Era stata la ragazza, minorenne allora come oggi, a denunciare i suoi genitori. "Mi offendono chiamandomi ‘sfigata', ‘fallita' e altro per i motivi più banali'". Ma non solo. La giovane sarebbe stata invitata più volte ad andarsene di casa casa, minacciata di morte con espressioni del tipo: “qualche giorno ti caccio via dal mondo” e, a suo dire, anche picchiata. Ua situazione insostenibile per la ragazza che, il 2 dicembre del 2019, ha così deciso di presentarsi in caserma per denunciare madre e padre. La presunta vittima ha poi confermato le accuse davanti ad una psicologa e per alcuni mesi è stata collocata anche in casa della nonna paterna.

Le indagini avrebbero peraltro confermato il clima di forte conflittualità tra figlia e genitori, in particolare con la madre nei mesi che hanno preceduto la denuncia sfociati anche in alcuni atteggiamenti aggressivi e minacciosi; la ragazza ha lamentato in particolare le espressioni ingiuriose e offensive rivoltele dalla genitrice ma scrive il giudice nelle motivazioni “non si può escludere che le condotte della madre seppur eccessive e inurbane fossero motivate da un intento educativo di presunti comportamenti scorretti della figlia".

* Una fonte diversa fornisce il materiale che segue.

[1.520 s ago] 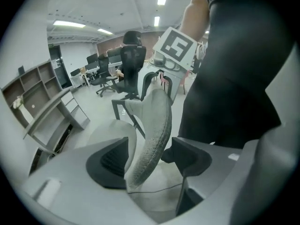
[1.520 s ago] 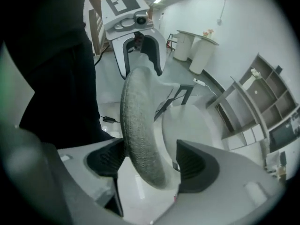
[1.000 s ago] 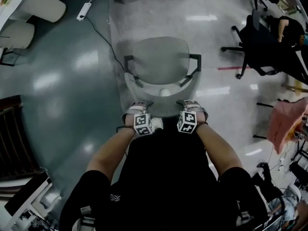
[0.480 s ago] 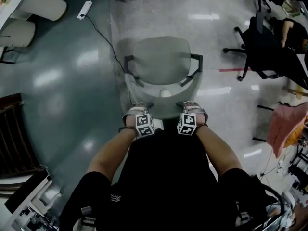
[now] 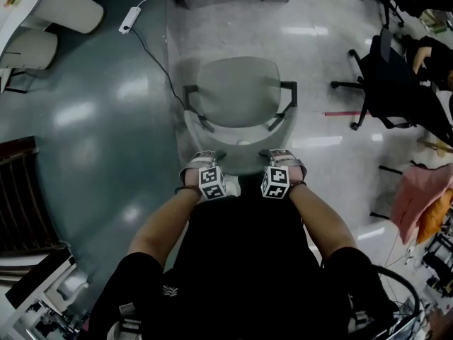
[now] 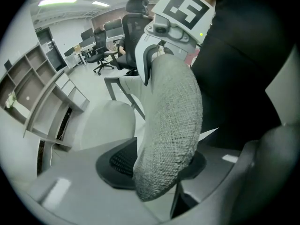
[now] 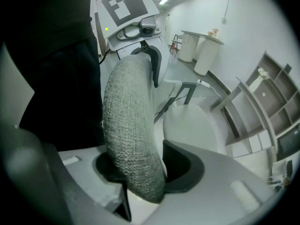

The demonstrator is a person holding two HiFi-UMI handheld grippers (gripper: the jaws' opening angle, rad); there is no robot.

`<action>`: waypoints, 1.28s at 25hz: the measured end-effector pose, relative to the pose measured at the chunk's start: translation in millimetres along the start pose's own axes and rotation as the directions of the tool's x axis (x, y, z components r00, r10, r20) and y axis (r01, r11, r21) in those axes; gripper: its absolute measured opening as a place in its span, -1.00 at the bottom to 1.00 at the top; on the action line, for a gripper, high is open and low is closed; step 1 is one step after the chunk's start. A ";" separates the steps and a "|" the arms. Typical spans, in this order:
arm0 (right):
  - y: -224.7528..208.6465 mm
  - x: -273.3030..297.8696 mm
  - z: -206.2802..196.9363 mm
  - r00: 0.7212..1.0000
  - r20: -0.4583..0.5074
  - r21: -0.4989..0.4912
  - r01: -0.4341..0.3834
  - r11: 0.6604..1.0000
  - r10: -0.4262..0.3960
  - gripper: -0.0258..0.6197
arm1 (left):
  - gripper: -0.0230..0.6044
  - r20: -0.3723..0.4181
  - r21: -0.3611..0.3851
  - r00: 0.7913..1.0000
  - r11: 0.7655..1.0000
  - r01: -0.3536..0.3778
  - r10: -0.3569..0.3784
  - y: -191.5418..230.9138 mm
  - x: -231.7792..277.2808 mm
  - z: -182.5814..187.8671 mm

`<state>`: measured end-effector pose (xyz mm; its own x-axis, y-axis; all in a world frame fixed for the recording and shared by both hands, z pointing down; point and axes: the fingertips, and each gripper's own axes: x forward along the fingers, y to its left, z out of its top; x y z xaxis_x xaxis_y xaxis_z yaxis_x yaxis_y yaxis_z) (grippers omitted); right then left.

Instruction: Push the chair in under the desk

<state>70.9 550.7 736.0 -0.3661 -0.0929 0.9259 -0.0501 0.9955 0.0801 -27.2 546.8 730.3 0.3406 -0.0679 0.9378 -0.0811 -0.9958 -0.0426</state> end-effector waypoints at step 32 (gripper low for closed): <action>-116.7 13.6 18.2 1.000 0.015 0.009 -0.024 1.000 0.024 -0.41 | -0.28 -0.033 -0.041 0.999 0.999 -0.006 0.005 122.3 0.9 -8.4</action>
<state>54.9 432.9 732.5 -0.3815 -0.0694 0.9218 -0.0499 0.9973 0.0544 -44.6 425.5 728.9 0.3087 -0.0704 0.9485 -0.1213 -0.9920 -0.0341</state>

La minore ha lamentato anche di essere stata percossa in famiglia, ma per il giudice gli episodi “sono stati saltuari e limitati ad un ristretto periodo di tempo e ciò fa ritenere non provata la abitualità delle condotte di violenza e di minaccia necessarie per la integrazione del reato di maltrattamenti”. Nel frattempo i genitori e la figlia si sono riconciliati tornando a vivere sotto lo stesso tetto “il che, a parere del giudice, contribuisce a ritenere che un futuro dibattimento nulla potrebbe aggiungere al quadro già emergente dagli atti che come detto appare insufficiente a fondare un giudizio di responsabilità”.